Somewhere below is a line with "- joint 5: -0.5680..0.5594" and, later, a line with "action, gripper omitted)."; repeat those two lines and all the lines between them, exactly as they are.

[Collected data entries]
►
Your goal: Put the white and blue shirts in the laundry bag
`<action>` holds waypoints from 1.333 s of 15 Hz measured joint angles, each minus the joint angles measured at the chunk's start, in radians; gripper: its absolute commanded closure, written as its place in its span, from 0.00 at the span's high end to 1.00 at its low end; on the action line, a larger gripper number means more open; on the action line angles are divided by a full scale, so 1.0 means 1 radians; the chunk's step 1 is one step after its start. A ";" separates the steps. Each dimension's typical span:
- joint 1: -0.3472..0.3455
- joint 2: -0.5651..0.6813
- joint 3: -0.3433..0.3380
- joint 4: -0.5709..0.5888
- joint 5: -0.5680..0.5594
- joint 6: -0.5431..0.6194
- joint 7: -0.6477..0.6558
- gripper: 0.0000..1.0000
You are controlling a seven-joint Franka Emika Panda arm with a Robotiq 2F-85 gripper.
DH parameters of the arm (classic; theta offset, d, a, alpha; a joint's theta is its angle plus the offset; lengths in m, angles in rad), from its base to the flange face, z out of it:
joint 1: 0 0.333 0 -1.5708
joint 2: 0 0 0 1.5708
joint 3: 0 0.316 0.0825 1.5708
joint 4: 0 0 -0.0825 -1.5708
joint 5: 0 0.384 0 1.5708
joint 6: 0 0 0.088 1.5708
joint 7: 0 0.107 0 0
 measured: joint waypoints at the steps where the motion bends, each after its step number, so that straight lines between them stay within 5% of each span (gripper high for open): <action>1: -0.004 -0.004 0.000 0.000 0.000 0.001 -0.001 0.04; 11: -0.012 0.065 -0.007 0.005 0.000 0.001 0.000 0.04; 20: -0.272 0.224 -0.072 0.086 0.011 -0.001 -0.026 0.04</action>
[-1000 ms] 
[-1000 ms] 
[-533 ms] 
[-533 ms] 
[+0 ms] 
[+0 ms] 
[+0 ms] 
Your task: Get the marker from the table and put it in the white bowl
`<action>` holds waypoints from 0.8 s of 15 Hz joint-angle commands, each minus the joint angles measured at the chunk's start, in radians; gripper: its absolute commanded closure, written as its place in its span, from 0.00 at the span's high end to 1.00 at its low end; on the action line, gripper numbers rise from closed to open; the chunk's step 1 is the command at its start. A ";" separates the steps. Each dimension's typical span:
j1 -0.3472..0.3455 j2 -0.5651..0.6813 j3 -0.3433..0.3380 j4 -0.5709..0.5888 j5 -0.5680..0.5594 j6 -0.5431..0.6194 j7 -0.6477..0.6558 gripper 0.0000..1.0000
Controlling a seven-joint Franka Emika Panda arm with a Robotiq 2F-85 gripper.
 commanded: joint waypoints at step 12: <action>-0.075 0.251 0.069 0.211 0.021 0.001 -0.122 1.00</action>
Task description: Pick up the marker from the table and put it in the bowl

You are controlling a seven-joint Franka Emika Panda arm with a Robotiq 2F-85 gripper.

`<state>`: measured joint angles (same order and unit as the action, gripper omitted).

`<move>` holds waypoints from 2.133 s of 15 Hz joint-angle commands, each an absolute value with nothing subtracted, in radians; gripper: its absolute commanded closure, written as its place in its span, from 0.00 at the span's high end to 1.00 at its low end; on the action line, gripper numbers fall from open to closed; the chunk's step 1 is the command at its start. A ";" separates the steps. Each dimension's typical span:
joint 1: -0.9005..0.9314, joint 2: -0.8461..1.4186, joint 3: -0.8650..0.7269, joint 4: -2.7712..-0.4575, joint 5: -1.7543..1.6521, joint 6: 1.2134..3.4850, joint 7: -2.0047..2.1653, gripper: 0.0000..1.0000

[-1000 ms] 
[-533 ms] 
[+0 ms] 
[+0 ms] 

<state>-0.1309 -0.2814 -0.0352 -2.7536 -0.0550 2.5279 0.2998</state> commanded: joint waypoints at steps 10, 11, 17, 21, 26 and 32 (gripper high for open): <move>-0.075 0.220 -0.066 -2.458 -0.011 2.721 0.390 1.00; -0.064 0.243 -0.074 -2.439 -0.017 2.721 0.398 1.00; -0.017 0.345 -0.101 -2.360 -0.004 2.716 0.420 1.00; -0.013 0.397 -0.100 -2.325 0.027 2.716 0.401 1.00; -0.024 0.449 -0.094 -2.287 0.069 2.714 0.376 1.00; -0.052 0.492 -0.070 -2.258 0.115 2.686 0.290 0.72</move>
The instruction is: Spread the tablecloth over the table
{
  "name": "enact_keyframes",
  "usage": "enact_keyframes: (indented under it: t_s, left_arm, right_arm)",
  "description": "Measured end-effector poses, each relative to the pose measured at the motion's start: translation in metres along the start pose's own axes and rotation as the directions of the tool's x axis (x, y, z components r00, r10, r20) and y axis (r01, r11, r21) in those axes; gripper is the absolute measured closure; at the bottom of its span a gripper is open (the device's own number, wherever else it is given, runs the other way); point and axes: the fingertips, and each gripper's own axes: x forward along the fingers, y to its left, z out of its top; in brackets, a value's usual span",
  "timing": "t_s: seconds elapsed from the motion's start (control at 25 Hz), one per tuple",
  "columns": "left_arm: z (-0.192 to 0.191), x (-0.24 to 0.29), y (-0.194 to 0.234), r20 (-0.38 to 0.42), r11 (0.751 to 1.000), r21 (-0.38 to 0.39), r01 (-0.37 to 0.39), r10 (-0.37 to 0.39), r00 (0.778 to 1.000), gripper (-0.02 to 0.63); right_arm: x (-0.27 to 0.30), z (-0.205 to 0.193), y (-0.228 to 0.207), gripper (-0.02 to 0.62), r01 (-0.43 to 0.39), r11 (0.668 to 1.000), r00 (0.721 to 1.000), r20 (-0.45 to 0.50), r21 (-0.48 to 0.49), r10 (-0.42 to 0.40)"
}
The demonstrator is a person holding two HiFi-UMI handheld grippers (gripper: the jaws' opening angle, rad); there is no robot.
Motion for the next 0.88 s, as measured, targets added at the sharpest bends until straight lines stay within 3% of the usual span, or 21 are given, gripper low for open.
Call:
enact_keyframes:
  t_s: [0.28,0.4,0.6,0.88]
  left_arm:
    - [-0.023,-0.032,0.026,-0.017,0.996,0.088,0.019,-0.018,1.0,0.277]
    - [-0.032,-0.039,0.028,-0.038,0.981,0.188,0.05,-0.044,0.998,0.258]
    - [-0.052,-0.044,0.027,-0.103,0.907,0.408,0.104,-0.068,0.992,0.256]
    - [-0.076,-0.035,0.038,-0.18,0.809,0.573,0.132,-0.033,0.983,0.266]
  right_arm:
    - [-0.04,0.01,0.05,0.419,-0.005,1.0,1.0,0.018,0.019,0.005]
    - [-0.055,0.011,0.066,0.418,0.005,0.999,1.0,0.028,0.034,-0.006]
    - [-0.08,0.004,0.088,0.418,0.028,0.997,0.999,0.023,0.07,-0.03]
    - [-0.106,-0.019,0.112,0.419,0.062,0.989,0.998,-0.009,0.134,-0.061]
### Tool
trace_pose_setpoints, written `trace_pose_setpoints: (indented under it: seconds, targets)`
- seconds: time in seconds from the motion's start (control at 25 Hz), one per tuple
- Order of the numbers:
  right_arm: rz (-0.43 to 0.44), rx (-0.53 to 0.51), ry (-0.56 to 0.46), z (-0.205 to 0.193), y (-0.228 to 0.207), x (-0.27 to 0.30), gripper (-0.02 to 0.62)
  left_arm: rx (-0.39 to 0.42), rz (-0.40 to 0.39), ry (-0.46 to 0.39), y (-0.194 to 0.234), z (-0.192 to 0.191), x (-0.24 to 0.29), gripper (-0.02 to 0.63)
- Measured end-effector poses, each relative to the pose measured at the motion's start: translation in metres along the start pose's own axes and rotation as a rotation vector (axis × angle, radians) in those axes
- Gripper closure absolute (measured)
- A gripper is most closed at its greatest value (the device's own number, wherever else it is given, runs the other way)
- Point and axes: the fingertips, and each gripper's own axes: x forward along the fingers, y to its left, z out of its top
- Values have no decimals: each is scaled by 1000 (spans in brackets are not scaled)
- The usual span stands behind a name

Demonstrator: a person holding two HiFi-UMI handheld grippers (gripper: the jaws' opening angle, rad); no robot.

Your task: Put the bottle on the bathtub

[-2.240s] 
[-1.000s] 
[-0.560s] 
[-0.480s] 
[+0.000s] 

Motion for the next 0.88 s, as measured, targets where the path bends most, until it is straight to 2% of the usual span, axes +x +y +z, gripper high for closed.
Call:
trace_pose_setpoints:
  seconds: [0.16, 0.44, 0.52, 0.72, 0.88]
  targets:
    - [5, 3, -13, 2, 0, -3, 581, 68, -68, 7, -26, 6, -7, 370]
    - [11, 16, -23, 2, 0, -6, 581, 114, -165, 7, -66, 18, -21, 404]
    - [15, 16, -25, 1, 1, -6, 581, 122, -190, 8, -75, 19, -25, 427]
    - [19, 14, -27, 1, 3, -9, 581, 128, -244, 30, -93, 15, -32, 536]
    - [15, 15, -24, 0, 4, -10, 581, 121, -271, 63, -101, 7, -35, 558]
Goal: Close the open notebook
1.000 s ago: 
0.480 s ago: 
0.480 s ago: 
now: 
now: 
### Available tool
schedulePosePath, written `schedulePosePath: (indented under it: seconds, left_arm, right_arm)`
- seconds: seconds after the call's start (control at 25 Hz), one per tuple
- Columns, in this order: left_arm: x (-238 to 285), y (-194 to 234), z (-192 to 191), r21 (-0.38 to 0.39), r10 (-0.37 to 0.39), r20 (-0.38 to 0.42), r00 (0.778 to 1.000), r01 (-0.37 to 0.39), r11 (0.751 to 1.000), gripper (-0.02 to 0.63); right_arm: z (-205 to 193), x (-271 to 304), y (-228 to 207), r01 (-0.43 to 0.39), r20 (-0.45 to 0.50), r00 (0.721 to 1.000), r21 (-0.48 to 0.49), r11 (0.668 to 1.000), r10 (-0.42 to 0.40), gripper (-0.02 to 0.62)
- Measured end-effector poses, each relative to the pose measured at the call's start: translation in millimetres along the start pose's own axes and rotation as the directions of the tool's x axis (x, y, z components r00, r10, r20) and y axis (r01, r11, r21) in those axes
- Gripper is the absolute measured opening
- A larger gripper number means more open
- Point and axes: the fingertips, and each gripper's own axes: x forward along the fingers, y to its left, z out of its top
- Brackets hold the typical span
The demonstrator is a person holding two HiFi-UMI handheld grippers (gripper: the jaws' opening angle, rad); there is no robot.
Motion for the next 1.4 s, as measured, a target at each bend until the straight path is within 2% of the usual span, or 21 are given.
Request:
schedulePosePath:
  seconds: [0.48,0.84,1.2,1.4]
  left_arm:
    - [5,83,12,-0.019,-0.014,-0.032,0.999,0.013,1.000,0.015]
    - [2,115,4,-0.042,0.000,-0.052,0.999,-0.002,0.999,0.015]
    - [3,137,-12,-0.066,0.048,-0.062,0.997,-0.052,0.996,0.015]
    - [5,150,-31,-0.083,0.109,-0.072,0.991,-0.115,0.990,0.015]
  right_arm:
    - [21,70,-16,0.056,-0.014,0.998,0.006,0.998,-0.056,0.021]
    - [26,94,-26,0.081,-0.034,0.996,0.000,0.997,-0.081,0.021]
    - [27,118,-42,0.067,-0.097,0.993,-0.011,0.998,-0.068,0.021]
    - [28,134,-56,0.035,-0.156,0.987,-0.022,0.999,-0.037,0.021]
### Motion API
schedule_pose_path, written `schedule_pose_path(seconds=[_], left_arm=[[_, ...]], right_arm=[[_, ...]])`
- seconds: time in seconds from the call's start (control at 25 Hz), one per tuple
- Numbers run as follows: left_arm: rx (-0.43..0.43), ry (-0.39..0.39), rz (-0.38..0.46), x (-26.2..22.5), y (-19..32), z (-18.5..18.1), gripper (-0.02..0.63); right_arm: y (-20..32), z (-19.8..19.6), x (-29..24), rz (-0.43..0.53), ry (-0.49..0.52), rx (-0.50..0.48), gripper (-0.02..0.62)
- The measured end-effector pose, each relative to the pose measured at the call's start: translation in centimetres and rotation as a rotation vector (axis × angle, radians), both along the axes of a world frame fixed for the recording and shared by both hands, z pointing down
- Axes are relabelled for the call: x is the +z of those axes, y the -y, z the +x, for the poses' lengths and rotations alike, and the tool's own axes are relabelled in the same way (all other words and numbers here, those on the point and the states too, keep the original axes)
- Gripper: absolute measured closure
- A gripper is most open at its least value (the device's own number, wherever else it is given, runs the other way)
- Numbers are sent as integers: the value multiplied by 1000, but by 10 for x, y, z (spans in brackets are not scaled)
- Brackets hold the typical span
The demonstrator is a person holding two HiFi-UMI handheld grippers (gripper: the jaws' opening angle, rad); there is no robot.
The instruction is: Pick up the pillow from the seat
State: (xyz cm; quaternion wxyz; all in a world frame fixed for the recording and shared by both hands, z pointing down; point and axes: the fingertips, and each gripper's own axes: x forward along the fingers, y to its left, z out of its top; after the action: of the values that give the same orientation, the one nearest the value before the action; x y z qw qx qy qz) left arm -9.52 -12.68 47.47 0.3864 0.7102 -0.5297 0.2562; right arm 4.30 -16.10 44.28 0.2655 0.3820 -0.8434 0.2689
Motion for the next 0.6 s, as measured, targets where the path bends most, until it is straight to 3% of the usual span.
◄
* [OUTPUT]:
- joint 5: -0.5680..0.5594
- joint 6: -0.5431..0.6194
- joint 7: -0.6477..0.6558
- gripper: 0.0000..1.0000
You are controlling a seven-joint Franka Emika Panda arm with a Robotiq 2F-85 gripper.
DH parameters of the arm (classic; theta offset, d, a, alpha; a joint's theta is its angle plus the offset; lengths in m, angles in rad), from its base to the flange face, z out of it:
joint 1: 0 0.333 0 -1.5708
joint 2: 0 0 0 1.5708
joint 3: 0 0.316 0.0825 1.5708
joint 4: 0 0 -0.0825 -1.5708
joint 5: 0 0.384 0 1.5708
joint 6: 0 0 0.088 1.5708
joint 7: 0 0.107 0 0
 measured: joint waypoints at the steps where the motion bends, each after its step number, so that straight lines between them stay within 5% of each span (gripper high for open): <action>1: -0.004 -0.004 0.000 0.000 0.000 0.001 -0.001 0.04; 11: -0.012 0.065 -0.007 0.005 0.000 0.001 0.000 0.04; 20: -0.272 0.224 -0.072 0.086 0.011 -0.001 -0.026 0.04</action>
[-1000 ms] 
[-1000 ms] 
[-533 ms] 
[-533 ms] 
[+0 ms] 
[+0 ms] 
[+0 ms] 
Your task: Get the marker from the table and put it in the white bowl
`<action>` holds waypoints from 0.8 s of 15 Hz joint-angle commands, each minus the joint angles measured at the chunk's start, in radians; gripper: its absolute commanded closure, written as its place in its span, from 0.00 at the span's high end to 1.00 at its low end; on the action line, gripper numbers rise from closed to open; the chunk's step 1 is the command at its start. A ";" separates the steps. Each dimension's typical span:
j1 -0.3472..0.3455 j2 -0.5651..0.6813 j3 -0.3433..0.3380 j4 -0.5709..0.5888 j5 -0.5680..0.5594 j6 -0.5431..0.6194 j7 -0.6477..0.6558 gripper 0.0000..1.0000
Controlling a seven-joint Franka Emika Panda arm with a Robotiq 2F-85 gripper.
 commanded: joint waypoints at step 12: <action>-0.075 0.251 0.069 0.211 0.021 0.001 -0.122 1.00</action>
Task description: Pick up the marker from the table and put it in the bowl

You are controlling a seven-joint Franka Emika Panda arm with a Robotiq 2F-85 gripper.

`<state>`: measured joint angles (same order and unit as the action, gripper omitted).

Nothing further is needed to complete this exercise.